→ About this exercise: Please repeat the lines below exactly. Begin with the line containing "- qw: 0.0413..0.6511" and go on through the line containing "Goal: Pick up".
- - - - - - -
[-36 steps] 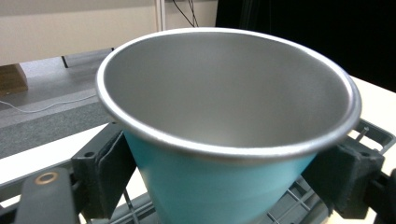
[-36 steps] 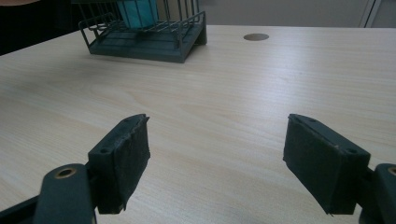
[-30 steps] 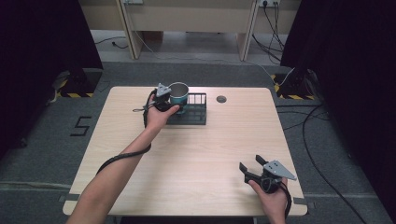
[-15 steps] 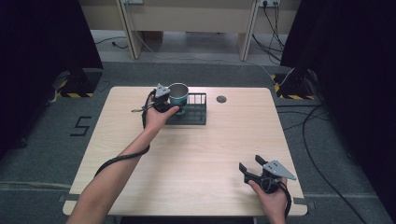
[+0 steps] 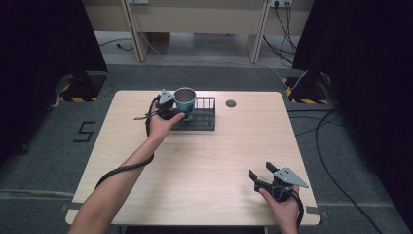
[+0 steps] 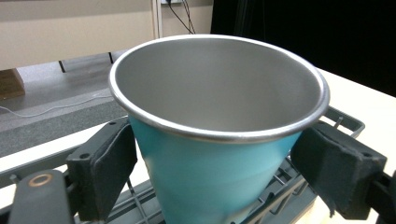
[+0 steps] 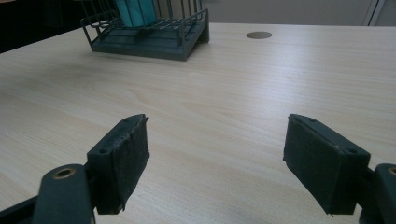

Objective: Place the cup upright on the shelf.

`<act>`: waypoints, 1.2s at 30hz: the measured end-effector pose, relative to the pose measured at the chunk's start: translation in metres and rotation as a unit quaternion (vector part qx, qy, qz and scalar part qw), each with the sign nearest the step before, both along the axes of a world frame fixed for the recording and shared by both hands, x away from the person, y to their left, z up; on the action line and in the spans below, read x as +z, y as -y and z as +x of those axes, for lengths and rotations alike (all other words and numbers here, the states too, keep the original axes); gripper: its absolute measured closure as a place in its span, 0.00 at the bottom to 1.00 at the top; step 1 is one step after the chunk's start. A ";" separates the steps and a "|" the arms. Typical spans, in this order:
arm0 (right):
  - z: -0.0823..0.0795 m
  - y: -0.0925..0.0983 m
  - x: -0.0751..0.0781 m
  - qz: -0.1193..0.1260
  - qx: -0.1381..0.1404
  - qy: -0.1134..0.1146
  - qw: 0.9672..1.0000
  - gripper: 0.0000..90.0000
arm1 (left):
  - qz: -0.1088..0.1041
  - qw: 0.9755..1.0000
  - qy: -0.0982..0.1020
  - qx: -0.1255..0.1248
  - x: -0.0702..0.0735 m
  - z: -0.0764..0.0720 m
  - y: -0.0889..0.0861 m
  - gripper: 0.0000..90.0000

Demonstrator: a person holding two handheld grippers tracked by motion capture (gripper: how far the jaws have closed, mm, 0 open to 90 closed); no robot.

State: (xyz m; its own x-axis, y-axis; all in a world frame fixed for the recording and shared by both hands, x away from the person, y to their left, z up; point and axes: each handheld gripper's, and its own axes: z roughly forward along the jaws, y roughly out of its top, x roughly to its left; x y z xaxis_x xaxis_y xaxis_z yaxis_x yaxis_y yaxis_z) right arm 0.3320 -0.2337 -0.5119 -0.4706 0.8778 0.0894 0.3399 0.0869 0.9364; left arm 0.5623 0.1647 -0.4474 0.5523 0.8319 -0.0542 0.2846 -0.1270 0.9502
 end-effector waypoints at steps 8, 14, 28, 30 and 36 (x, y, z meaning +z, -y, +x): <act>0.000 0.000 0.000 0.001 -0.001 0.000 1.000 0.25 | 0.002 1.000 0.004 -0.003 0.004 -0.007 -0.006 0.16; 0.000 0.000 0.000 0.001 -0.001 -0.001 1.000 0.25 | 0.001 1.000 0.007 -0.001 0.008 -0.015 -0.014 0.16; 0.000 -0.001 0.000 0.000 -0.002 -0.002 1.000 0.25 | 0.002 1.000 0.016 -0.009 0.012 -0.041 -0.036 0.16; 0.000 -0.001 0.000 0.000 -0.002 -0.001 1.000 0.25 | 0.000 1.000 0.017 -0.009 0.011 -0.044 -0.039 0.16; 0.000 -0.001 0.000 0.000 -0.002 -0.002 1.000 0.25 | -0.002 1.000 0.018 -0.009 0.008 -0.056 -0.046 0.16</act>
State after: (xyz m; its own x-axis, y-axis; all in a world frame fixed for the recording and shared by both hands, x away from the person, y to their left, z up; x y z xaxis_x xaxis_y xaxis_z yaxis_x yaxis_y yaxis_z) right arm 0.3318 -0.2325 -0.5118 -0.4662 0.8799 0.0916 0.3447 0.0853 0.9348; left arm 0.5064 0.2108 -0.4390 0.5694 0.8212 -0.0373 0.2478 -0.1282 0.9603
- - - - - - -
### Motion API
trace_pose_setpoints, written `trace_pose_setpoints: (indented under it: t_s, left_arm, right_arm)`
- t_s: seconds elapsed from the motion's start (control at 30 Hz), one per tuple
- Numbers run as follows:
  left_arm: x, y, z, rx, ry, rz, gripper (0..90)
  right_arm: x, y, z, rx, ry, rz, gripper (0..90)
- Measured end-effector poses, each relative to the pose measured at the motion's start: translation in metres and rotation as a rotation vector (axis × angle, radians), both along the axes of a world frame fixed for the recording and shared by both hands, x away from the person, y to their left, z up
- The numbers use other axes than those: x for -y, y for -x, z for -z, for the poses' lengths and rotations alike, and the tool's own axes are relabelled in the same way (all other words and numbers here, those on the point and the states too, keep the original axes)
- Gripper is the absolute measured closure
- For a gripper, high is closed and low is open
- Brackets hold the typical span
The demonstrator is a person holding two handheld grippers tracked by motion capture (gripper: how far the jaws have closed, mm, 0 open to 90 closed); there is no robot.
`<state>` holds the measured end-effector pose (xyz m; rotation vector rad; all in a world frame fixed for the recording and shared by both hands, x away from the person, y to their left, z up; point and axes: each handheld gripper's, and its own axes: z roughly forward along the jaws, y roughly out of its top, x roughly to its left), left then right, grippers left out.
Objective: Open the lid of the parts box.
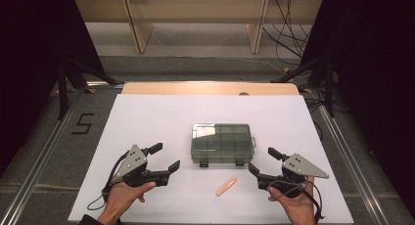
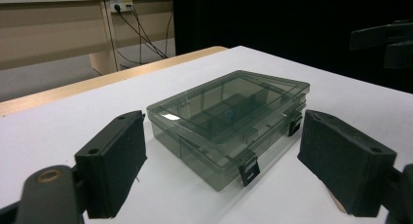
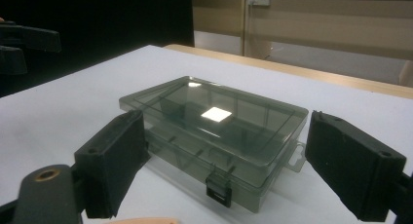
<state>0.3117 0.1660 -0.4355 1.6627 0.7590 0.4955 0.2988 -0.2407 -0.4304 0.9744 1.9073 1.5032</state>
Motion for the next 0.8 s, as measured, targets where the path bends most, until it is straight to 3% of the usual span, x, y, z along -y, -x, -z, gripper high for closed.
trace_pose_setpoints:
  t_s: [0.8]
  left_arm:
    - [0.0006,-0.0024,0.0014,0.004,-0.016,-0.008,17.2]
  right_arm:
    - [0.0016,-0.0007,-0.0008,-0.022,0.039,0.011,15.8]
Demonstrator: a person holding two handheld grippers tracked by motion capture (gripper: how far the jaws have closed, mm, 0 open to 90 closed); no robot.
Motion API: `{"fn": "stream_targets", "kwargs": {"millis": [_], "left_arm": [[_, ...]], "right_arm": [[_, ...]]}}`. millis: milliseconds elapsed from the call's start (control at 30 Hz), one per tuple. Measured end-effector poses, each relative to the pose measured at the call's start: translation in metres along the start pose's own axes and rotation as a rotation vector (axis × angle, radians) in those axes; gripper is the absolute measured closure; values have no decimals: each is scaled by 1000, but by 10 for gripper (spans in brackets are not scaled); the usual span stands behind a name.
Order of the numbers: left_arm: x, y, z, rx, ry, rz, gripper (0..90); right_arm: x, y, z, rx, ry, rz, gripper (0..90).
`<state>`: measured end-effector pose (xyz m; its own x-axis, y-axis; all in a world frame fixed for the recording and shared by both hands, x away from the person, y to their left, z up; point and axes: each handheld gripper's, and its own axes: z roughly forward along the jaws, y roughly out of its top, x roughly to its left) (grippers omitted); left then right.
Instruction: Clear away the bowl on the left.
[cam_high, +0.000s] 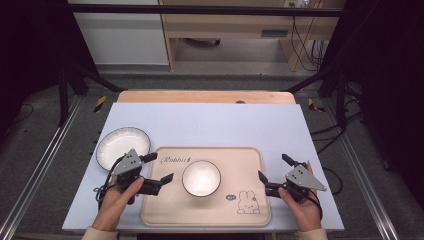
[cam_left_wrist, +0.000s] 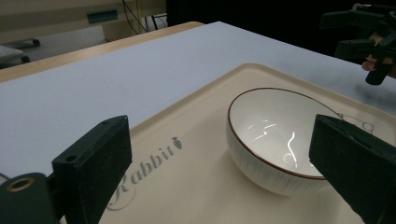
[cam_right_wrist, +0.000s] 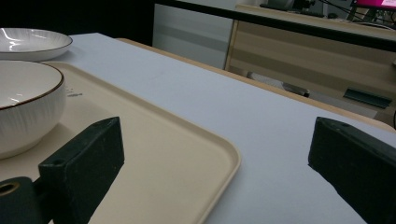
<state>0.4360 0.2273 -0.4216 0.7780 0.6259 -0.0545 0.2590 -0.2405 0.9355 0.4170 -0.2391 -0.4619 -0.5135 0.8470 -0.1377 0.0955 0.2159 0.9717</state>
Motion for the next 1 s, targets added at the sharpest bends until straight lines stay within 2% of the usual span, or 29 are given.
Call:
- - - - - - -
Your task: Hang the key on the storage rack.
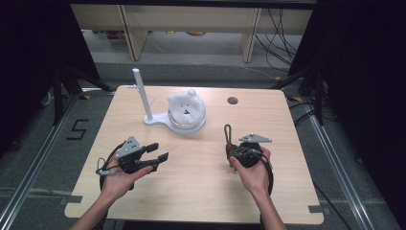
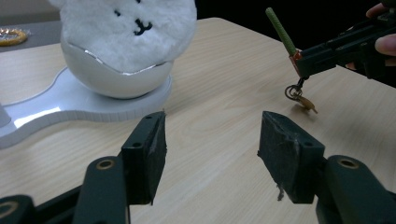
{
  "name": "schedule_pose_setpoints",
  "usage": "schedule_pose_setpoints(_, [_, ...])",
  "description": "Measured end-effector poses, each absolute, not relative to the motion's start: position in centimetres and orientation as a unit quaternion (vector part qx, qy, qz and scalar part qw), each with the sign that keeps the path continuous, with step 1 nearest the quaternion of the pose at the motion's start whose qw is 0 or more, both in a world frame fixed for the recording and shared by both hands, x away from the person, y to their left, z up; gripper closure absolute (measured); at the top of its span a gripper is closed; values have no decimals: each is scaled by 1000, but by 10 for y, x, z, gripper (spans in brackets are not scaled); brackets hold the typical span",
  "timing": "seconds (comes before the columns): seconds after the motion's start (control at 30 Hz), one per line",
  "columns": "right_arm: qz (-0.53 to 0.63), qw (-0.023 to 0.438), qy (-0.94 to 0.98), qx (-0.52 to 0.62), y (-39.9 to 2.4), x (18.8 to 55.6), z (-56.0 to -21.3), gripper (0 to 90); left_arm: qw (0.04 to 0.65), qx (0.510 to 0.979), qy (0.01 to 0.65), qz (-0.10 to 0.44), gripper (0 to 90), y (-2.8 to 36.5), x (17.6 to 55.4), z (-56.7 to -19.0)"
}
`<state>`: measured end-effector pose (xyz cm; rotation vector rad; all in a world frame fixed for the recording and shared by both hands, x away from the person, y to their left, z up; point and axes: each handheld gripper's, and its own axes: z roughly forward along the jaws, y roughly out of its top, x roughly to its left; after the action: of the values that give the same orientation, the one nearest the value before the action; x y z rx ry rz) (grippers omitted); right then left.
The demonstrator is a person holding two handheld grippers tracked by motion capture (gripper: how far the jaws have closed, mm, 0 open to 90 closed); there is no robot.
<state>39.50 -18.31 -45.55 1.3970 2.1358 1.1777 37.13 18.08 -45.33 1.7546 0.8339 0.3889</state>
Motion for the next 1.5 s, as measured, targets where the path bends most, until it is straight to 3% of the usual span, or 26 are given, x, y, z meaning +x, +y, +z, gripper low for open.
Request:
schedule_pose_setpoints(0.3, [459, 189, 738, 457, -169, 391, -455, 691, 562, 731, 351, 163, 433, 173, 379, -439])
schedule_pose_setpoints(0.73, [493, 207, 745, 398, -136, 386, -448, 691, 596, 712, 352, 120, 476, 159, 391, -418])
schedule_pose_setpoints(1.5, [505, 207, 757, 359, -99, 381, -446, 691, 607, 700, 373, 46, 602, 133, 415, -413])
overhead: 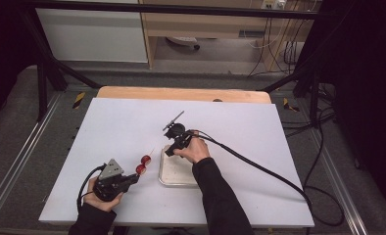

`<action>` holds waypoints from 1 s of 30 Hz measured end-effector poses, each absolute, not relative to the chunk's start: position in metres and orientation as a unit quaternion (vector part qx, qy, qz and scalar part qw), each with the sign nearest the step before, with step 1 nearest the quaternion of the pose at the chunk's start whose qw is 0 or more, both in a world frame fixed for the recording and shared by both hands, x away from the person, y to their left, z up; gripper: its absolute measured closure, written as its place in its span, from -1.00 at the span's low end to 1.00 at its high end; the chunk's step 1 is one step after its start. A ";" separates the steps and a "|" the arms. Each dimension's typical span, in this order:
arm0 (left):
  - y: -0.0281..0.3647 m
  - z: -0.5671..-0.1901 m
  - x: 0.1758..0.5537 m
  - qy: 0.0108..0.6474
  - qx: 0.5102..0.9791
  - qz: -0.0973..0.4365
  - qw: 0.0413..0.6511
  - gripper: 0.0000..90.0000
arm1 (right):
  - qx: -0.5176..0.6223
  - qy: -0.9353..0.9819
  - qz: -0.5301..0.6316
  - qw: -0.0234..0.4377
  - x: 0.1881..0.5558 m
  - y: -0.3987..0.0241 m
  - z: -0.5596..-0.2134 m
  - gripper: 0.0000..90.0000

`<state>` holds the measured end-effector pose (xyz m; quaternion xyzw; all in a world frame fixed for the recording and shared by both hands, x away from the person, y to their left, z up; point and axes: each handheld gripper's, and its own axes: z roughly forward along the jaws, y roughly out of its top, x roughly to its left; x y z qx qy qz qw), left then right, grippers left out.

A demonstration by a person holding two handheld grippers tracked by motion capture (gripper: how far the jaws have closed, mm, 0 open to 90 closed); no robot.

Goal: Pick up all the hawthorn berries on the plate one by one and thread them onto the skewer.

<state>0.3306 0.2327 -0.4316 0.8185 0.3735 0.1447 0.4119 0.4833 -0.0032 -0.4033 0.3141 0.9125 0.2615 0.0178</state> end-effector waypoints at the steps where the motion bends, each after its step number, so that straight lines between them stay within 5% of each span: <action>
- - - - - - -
→ Task answer:
  - qw: 0.0413..0.6511
  - gripper: 0.0000..90.0000
arm1 (right):
  - qx: -0.5176..0.6223
  - qy: -0.9353..0.9819
  - qz: -0.5301..0.6316
  - qw: -0.0234..0.4377
  - x: 0.1881..0.5558 m
  - y: -0.3987..0.0241 m
  - z: -0.5596..-0.2134 m
  - gripper: 0.0000..90.0000

`<state>` holds the measured end-effector pose (xyz m; quaternion xyzw; all in a world frame fixed for the recording and shared by both hands, x away from the person, y to their left, z up; point and axes: each handheld gripper's, and its own axes: z roughly forward along the jaws, y roughly out of its top, x roughly to its left; x y z qx qy qz qw), left then right, grippers left out.

A demonstration by a person holding two handheld grippers tracked by motion capture (gripper: how far the jaws have closed, mm, 0 open to 90 closed); no robot.

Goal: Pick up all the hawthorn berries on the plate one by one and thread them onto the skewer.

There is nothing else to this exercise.